Start of Records for the task

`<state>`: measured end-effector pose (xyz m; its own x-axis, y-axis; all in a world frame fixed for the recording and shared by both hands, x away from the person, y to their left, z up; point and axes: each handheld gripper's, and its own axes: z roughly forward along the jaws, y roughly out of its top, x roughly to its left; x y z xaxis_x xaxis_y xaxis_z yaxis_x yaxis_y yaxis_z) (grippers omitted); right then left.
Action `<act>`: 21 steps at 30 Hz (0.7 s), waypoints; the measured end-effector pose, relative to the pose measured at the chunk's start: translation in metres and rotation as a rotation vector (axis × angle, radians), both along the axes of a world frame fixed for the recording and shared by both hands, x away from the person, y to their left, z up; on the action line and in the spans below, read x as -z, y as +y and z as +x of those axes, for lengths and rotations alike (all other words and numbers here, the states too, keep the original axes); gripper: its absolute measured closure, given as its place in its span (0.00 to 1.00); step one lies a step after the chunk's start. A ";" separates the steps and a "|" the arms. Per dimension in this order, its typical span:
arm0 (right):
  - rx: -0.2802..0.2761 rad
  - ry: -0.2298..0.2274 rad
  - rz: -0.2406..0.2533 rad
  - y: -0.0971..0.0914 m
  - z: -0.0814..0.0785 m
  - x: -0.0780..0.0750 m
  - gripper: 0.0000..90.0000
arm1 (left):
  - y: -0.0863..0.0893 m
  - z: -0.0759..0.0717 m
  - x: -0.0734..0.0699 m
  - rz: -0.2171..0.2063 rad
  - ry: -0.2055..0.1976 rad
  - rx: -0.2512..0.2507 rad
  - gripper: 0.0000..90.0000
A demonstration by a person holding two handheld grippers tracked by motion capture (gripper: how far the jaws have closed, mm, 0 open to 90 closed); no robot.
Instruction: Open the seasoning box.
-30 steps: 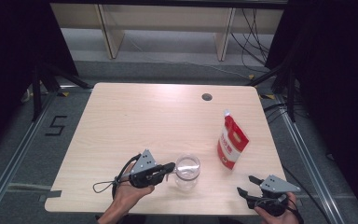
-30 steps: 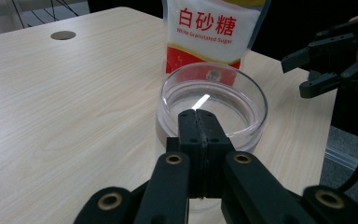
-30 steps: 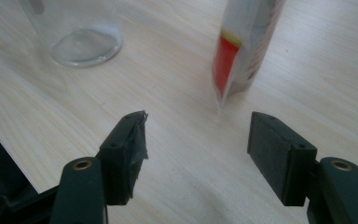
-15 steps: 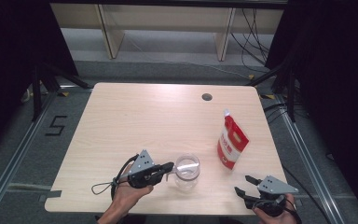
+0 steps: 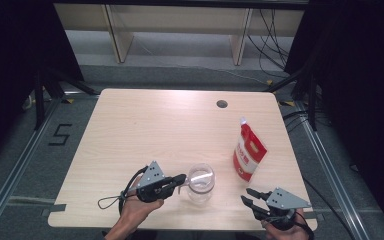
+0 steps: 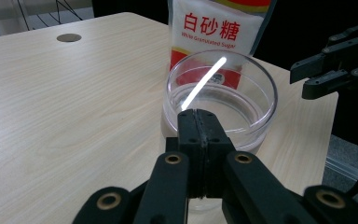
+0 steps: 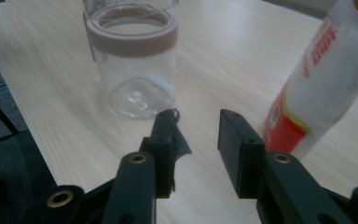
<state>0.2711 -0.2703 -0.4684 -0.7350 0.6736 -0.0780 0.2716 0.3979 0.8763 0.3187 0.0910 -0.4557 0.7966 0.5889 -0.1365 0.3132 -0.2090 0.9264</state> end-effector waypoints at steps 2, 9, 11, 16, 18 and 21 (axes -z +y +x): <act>0.000 -0.003 0.015 0.004 0.001 0.000 0.80 | 0.000 -0.001 0.000 -0.004 0.007 -0.006 0.99; -0.034 -0.008 0.055 0.017 0.006 -0.003 0.90 | 0.001 -0.002 0.001 -0.002 -0.006 0.001 0.99; -0.054 -0.021 0.059 0.023 0.010 -0.004 0.91 | 0.001 -0.002 0.001 -0.002 -0.008 0.003 0.99; -0.075 -0.039 0.067 0.041 0.018 -0.006 0.94 | 0.001 -0.002 0.002 -0.012 -0.008 0.010 0.99; -0.091 -0.034 0.055 0.043 0.021 -0.007 0.95 | 0.002 -0.002 0.002 -0.004 -0.011 0.009 0.99; -0.111 -0.036 0.047 0.047 0.025 -0.005 0.95 | 0.002 -0.003 0.003 -0.028 0.001 0.004 0.99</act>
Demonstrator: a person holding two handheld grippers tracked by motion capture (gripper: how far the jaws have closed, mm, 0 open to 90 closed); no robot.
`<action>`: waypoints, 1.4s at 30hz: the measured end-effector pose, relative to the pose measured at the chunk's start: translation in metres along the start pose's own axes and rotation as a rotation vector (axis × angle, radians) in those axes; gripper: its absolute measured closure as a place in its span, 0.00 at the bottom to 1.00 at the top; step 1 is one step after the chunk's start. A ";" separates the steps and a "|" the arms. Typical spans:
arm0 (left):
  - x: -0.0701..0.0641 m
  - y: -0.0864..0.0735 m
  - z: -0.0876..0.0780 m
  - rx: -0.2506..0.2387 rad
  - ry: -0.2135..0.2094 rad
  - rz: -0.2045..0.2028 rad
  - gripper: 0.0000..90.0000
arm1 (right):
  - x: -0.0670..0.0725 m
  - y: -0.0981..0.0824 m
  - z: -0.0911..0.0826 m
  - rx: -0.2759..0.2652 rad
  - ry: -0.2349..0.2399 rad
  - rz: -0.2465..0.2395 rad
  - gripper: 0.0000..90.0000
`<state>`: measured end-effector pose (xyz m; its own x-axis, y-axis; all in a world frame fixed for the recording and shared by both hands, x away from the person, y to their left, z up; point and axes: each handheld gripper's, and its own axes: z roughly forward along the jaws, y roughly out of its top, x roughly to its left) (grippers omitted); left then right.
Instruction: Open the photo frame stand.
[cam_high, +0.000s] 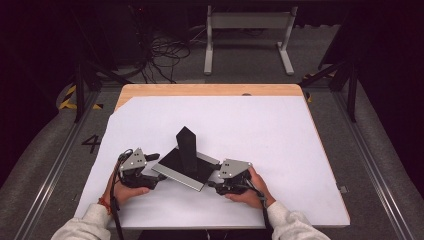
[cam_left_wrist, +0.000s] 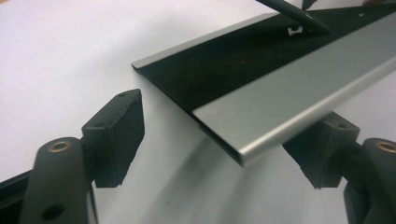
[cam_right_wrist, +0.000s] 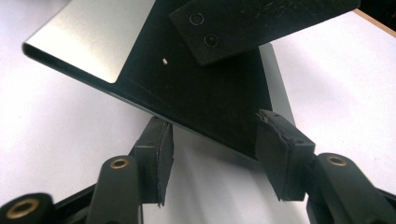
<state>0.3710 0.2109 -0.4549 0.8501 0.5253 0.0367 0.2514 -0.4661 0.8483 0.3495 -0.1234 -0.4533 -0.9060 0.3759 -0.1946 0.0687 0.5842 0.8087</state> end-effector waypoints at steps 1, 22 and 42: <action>0.000 0.001 0.000 -0.009 -0.009 -0.003 0.27 | 0.000 0.000 0.000 -0.007 0.000 0.005 0.55; -0.018 0.023 0.011 -0.018 -0.025 0.063 0.55 | -0.024 -0.014 -0.029 -0.038 -0.051 0.106 0.69; -0.035 0.036 0.018 -0.015 -0.057 0.101 0.66 | -0.031 -0.026 -0.055 -0.021 -0.049 0.127 0.76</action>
<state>0.3591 0.1626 -0.4351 0.8957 0.4348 0.0929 0.1564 -0.5036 0.8496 0.3526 -0.1896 -0.4383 -0.8691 0.4807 -0.1167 0.1723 0.5151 0.8396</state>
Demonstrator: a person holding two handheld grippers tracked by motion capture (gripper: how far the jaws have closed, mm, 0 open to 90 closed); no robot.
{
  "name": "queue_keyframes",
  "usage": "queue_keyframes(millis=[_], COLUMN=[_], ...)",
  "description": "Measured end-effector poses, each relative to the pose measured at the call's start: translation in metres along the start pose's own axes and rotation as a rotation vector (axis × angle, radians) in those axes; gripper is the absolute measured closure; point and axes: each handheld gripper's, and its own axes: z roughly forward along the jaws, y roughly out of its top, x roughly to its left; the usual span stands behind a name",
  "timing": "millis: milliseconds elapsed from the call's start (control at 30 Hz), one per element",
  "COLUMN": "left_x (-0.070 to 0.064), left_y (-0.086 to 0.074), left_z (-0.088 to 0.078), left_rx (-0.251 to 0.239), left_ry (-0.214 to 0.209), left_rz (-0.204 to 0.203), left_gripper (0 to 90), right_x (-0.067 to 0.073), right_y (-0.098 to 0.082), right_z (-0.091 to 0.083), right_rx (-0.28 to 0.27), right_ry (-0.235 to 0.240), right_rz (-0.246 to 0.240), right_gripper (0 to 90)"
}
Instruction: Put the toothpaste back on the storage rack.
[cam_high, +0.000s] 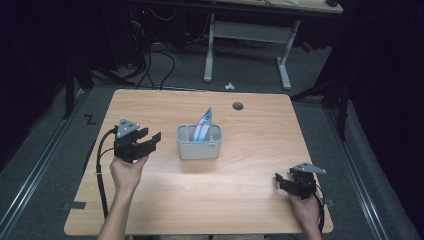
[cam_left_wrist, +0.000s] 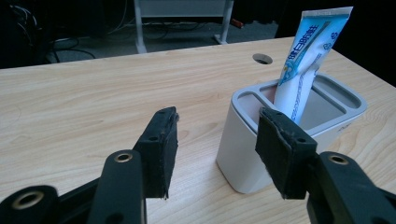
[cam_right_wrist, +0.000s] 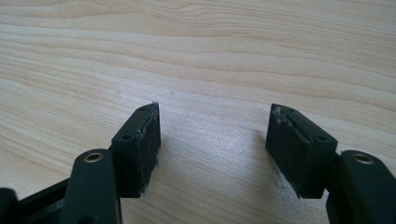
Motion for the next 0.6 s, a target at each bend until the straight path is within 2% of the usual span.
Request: queue_keyframes(millis=[600], left_x=[0.008], left_y=[-0.017], left_z=[-0.005], left_rx=[0.013], left_ry=[0.019], left_rz=[-0.024], left_gripper=[48.6], right_x=[0.000], right_y=[0.000], right_z=[0.000], right_rx=[0.000], right_ry=[0.000], right_rz=[-0.001], right_gripper=[35.7])
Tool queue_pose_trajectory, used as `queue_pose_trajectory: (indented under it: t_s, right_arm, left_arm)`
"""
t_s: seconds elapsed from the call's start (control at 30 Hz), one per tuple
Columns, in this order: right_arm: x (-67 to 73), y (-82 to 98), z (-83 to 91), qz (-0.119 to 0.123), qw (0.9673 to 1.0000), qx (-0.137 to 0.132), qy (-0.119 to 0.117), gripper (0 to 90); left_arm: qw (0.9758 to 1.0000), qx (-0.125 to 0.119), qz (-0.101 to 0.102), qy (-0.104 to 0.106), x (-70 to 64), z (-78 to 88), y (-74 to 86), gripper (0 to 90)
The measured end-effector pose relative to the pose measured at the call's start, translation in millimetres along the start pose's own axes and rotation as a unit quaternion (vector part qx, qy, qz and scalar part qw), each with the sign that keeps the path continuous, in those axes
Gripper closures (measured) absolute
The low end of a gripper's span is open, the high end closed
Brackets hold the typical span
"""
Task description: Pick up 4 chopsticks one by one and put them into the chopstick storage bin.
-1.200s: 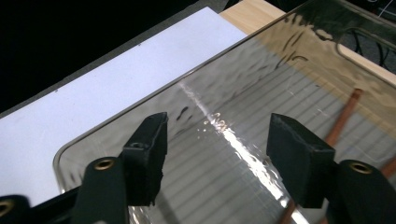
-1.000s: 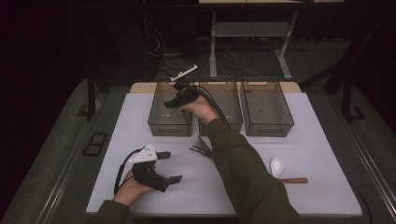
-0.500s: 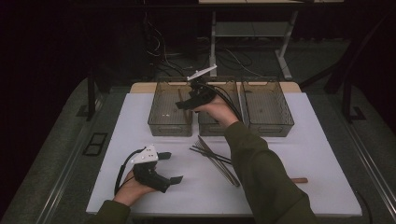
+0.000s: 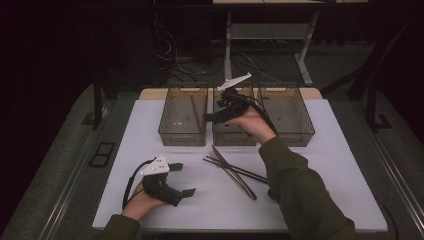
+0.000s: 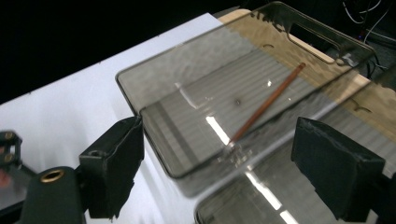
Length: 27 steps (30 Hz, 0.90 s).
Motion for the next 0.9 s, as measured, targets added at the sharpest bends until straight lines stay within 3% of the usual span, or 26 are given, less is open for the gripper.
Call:
queue_pose_trajectory:
  t_s: [0.4,0.9]
  right_arm:
    - [-11.1,29.6,41.6,0.007,1.0000,-0.005,0.004,16.7]
    - [-24.5,71.1,81.6,-0.007,0.9998,-0.019,0.002,16.7]
  left_arm:
    - [1.0000,0.001,0.002,-0.001,0.3,-0.1,0.3,0.0]
    - [1.0000,0.002,0.002,-0.003,0.4,-0.1,0.4,0.0]
Point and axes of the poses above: each handheld gripper's, and its own axes: z roughly backward along the jaws, y roughly out of its underside, x roughly to its left, the point moved 4 cm from there along -z, roughly forward along the jaws, and after that the axes turned 9 degrees about -z, right-handed, at the moved point
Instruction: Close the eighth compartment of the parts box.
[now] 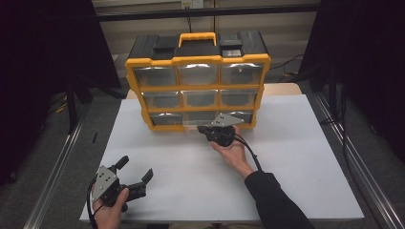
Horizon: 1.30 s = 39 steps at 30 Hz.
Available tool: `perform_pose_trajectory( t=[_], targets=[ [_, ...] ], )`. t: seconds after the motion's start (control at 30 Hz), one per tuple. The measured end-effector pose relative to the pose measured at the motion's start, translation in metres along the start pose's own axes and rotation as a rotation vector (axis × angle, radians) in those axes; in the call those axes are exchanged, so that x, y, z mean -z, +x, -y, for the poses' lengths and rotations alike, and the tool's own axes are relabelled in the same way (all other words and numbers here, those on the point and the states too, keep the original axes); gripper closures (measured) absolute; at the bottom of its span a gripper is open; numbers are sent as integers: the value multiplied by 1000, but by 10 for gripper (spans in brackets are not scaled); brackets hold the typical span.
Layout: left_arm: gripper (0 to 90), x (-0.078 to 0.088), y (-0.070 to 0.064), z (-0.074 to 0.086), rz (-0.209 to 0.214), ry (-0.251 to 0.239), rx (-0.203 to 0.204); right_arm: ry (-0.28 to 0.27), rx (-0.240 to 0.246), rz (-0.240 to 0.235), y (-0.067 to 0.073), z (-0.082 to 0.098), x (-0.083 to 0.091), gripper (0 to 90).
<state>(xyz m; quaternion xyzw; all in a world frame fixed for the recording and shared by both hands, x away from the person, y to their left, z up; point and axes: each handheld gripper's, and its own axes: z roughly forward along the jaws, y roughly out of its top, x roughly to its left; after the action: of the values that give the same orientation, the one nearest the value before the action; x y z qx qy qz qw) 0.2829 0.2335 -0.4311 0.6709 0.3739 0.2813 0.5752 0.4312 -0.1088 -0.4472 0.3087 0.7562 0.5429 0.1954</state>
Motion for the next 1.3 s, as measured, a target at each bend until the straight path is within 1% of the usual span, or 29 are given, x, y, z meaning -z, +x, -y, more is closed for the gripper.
perform_pose_trajectory(
  t=[0.13, 0.2, 0.27, 0.43, 0.53, 0.8, 1.07, 1.3],
  targets=[
    [32, 0, 0, 0, 0, 1, 0, 9, 8, 3, -1, -2, -1, 900],
    [32, 0, 1, 0, 0, 1, -8, 13, 10, 6, -3, -3, -1, 900],
    [32, 0, 1, 0, 1, 1, -3, 18, 16, 7, -3, -4, -3, 900],
    [32, 0, 1, 0, -1, 2, -6, 18, 14, 9, -4, -4, -5, 900],
    [32, 0, 0, 0, 1, 1, -1, 18, 11, 11, -5, -5, -5, 900],
    [32, 0, 0, 0, 0, 2, 0, 13, 5, 24, -7, -5, -7, 900],
    [32, 0, 0, 0, 1, 2, -1, 15, 10, 33, -10, -6, -8, 900],
    [32, 0, 1, 0, 0, 3, -2, 17, 13, 40, -12, -7, -12, 900]
  ],
)
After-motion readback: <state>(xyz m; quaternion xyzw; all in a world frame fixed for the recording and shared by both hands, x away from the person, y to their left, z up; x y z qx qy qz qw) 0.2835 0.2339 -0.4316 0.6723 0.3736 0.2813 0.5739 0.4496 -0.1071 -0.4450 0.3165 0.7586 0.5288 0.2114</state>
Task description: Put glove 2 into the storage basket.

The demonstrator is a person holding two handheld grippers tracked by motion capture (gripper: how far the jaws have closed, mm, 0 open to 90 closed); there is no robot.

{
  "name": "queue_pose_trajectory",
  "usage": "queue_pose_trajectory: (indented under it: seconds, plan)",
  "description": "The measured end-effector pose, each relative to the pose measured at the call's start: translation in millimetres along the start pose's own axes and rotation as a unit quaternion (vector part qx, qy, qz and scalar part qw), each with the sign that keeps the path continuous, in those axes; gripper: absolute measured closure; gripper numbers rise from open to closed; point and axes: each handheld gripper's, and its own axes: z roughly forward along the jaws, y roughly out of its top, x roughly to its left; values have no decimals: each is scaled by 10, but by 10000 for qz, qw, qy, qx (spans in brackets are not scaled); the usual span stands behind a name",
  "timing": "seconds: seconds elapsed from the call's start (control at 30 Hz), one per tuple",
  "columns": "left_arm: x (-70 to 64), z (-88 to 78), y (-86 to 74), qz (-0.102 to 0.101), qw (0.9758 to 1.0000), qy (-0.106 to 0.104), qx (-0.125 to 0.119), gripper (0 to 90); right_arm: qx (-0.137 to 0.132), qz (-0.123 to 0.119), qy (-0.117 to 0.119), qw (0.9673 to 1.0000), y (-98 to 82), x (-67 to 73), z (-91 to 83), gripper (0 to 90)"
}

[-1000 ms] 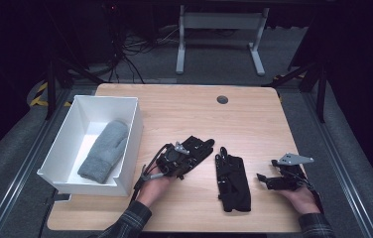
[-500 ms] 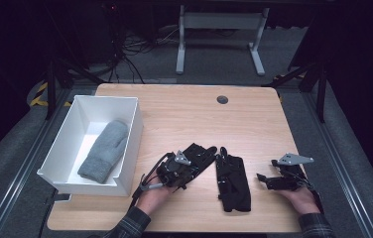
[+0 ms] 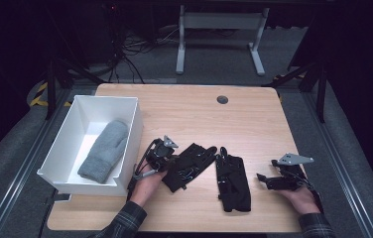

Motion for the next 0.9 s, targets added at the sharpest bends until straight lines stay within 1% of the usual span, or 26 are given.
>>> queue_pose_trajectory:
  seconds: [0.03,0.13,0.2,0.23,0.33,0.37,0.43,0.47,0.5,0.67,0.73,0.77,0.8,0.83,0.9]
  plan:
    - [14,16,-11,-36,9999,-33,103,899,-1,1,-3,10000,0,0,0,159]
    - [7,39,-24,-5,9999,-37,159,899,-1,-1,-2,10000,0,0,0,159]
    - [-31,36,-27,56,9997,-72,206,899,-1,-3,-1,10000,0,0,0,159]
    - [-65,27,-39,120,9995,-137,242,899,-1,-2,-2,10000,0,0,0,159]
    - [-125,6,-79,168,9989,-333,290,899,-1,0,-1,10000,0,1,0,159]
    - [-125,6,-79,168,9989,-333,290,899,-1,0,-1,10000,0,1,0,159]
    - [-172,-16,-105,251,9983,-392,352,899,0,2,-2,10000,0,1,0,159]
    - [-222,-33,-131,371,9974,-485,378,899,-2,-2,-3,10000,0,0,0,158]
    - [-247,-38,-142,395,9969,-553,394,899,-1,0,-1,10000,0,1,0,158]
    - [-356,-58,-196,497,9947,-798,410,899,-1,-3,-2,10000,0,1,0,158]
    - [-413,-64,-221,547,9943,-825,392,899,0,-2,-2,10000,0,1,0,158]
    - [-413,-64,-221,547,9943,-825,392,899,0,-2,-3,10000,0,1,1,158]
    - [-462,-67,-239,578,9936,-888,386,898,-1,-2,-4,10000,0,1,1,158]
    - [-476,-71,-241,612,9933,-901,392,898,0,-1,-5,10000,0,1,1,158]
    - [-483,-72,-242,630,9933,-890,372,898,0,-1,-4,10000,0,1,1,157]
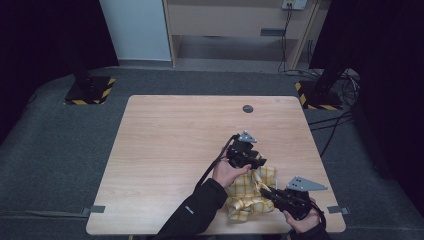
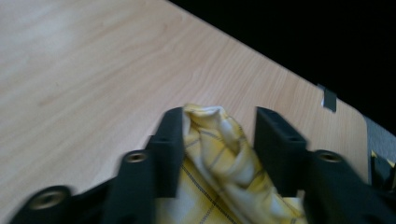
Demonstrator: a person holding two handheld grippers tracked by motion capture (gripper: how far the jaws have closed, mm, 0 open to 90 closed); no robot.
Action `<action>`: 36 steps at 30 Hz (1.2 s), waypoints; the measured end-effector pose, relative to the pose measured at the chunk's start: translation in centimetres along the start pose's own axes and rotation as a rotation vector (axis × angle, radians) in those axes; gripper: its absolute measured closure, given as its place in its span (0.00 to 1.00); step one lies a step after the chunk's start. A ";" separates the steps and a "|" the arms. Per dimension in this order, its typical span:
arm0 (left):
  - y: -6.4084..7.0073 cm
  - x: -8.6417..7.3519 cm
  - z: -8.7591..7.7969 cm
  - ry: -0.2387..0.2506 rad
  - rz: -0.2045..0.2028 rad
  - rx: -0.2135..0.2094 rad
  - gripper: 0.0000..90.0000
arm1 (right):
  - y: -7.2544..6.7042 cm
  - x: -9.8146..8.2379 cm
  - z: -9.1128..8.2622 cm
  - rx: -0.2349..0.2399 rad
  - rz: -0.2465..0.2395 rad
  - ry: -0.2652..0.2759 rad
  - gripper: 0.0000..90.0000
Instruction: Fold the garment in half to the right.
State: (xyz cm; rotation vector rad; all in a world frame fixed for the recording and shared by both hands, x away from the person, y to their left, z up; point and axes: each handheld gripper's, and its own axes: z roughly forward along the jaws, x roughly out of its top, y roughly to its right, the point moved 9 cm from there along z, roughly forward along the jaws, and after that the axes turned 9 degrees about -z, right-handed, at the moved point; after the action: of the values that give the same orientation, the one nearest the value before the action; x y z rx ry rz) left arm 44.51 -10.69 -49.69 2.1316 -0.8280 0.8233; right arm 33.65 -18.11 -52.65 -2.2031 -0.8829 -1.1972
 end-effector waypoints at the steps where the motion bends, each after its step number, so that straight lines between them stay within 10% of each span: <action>1: -0.2 0.1 -0.2 0.015 0.004 0.009 0.53 | 0.1 -0.1 -0.1 -0.002 0.005 -0.004 0.90; 11: -4.0 -0.4 -2.1 0.078 0.061 0.189 0.36 | 0.7 -1.0 -0.3 -0.024 0.028 -0.023 0.89; 18: -6.6 -3.0 -1.6 -0.016 0.122 0.298 0.31 | 1.1 -1.8 -0.5 -0.038 0.040 -0.042 0.86; 36: -7.2 -5.4 0.8 -0.101 0.158 0.302 0.28 | 1.5 0.2 -0.8 -0.061 -0.035 0.024 0.55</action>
State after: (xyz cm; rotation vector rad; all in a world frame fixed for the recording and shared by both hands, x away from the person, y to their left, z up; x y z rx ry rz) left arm 46.91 -5.73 -56.79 2.4108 -0.9863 0.9809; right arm 34.39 -19.61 -52.28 -2.2247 -0.8898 -1.2809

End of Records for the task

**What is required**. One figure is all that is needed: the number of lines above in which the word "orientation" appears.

**Response to this exercise**. 2